Diese durch Corona bedingten Verhaltensänderungen haben auch die Wohnbedürfnisse verändert. Bei der Standortwahl haben folgende Eigenschaften Konjunktur: Die Grösse und Qualität der Wohnung, individuelle Verkehrsmittel, Nähe zu Grünflächen etc. Im Durchschnitt hat sich der Trend nach mehr Wohnfläche schon seit Jahren durchgesetzt. Das zusätzliche Bedürfnis nach einem Büroraum in der Wohnung dürfte diesen Trend künftig verstärken.
In der ersten Analyse hat IAZI untersucht, wie weit ein Mieter umziehen
muss, um für seine bestehende 3.5-Zimmer-Wohnung eine 4.5-Zimmer-Wohnung mitdem gleichen Preisniveau zu finden. Für jede Gemeinde der Schweiz ist nun ersichtlich, inwelcher Fahrdistanz sich solche Opportunitäten bieten. Dabei sind hochpreisige Gemeinden wie Zürich ganz klar im Vorteil im Gegensatz zu Standorten mit sehr tiefen Mieten, z.B. Jura oder Tessin.
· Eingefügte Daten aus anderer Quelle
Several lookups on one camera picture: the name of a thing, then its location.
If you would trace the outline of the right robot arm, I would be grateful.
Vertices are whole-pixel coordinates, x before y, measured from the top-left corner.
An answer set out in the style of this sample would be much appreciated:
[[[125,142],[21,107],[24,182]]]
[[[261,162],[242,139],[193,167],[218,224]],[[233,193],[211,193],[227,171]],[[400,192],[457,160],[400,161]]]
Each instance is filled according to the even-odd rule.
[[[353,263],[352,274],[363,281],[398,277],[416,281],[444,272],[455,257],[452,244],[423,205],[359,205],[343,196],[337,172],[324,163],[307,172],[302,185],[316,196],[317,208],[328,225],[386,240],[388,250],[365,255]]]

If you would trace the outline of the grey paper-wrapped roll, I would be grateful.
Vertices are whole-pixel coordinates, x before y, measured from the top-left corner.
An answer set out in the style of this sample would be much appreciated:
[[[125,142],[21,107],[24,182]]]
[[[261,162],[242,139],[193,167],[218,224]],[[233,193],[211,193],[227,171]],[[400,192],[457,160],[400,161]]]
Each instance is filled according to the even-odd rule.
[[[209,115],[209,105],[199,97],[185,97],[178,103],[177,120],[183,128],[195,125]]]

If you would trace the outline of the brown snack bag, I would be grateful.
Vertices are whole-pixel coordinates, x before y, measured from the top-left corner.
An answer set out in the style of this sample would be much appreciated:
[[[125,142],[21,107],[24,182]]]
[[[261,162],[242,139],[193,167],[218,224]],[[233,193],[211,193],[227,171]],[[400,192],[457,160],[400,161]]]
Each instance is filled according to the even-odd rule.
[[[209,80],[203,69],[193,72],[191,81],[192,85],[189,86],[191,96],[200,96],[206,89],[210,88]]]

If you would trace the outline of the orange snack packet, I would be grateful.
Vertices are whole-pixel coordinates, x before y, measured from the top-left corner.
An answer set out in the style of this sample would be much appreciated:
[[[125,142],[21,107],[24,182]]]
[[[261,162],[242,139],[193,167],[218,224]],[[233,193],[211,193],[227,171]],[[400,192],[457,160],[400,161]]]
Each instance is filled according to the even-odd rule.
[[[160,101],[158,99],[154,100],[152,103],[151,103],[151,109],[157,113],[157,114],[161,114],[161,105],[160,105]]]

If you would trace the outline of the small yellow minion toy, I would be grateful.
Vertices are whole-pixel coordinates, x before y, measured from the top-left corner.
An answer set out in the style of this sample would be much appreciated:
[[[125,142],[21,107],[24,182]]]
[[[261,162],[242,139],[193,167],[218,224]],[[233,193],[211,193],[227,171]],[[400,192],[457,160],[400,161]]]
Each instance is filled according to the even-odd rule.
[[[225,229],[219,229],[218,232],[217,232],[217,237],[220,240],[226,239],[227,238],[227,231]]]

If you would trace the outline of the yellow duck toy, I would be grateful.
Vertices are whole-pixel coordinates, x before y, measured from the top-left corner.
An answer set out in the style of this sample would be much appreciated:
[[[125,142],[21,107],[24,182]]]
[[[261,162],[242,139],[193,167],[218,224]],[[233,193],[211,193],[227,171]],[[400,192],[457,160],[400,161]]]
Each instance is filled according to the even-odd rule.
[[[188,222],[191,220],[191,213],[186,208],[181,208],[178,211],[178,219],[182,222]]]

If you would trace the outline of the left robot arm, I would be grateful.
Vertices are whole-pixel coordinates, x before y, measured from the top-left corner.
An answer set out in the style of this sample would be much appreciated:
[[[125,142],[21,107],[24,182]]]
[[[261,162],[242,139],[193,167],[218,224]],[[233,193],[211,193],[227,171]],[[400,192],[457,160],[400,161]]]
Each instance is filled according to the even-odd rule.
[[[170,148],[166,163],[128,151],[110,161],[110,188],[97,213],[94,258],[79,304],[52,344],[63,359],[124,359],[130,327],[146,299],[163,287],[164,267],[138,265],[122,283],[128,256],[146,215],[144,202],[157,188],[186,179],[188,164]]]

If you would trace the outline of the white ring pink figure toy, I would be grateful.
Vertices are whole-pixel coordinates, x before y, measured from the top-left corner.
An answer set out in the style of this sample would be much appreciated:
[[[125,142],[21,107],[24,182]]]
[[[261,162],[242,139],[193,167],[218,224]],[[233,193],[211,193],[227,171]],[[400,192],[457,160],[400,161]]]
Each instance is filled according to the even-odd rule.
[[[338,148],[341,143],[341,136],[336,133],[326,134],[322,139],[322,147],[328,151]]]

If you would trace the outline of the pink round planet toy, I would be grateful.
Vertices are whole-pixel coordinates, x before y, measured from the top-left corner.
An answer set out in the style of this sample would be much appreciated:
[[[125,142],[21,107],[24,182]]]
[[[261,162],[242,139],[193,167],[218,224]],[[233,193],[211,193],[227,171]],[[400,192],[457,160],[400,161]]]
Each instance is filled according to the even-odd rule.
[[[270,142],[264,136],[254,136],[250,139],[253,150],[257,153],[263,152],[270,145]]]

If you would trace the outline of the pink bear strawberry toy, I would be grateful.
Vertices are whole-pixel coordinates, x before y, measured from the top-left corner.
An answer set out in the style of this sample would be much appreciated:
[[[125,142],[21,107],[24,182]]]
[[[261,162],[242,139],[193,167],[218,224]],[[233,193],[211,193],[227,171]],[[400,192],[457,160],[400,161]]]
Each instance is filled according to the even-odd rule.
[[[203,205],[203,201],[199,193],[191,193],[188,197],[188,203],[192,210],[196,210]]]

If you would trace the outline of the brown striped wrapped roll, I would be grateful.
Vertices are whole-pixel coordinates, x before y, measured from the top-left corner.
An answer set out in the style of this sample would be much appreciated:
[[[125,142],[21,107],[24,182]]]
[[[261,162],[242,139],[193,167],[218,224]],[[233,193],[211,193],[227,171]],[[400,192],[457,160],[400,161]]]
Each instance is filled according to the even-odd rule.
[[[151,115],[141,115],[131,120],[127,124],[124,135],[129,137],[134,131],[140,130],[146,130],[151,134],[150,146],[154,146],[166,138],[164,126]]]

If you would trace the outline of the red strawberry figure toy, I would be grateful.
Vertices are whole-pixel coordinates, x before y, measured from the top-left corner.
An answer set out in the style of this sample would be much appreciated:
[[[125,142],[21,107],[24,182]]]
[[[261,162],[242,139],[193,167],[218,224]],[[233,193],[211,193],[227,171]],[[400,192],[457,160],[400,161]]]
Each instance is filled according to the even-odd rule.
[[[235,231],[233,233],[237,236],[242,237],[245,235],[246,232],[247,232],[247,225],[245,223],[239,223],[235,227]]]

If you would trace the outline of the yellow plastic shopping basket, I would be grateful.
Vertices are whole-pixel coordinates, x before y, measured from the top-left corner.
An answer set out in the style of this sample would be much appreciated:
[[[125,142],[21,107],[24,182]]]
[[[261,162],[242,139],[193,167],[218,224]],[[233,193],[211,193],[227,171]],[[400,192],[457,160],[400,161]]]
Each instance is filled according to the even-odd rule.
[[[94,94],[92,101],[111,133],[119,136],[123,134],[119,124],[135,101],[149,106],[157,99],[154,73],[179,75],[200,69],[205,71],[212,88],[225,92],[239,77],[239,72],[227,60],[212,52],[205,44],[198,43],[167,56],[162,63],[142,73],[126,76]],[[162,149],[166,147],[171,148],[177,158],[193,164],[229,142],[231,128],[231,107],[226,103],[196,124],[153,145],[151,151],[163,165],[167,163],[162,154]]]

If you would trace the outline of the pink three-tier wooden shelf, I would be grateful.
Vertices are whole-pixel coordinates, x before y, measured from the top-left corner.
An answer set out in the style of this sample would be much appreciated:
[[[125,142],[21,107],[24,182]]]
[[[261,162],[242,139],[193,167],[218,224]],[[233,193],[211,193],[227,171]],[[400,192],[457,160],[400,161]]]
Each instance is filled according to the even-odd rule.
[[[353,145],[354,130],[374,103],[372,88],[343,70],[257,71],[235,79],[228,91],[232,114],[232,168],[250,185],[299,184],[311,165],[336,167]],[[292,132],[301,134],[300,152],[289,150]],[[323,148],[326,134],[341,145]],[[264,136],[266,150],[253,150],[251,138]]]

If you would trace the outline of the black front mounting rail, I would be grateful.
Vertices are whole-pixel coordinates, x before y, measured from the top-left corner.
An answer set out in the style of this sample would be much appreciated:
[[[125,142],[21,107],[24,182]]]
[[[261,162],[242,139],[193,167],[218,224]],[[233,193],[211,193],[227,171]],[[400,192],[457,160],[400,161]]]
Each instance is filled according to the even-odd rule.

Top-Standort für das «new normal»
In einer zweiten Analyse hat IAZI die Standortattraktivität aufgrund von Präferenzverschiebungen schweizweit auf Gemeindeebene neu ermittelt. Für die Berechnung sind 40 Einzelindikatoren massgebend, wobei nur Gemeinden ab 2000 Einwohnern berücksichtigt werden. Diese Indikatoren beziehen sich auf Werte bezüglich Arbeitsmarkt, Wohnsituation, Reisezeiten, die schulische, medizinische und kulturelle Versorgung etc., wobei hier bereits veränderte Prioritäten ersichtlich sind. Beispielsweise haben nun die Anzahl Ärzte oder Spitäler in der Gemeinde ein stärkeres Gewicht. Die ermittelten Top-Standorte für das Leben in der «neuen Normalität» sind: 1. Männedorf (ZH). 2. Erlenbach (ZH), 3. Hergiswil (NW), 4. Beckenried (NW), 5. Stans (NW), 6. Uitikon (ZH), 7. Ennetbaden (AG), 8. Ennetbürgen (NW), 9. Kilchberg (ZH), 10. Zug (ZG).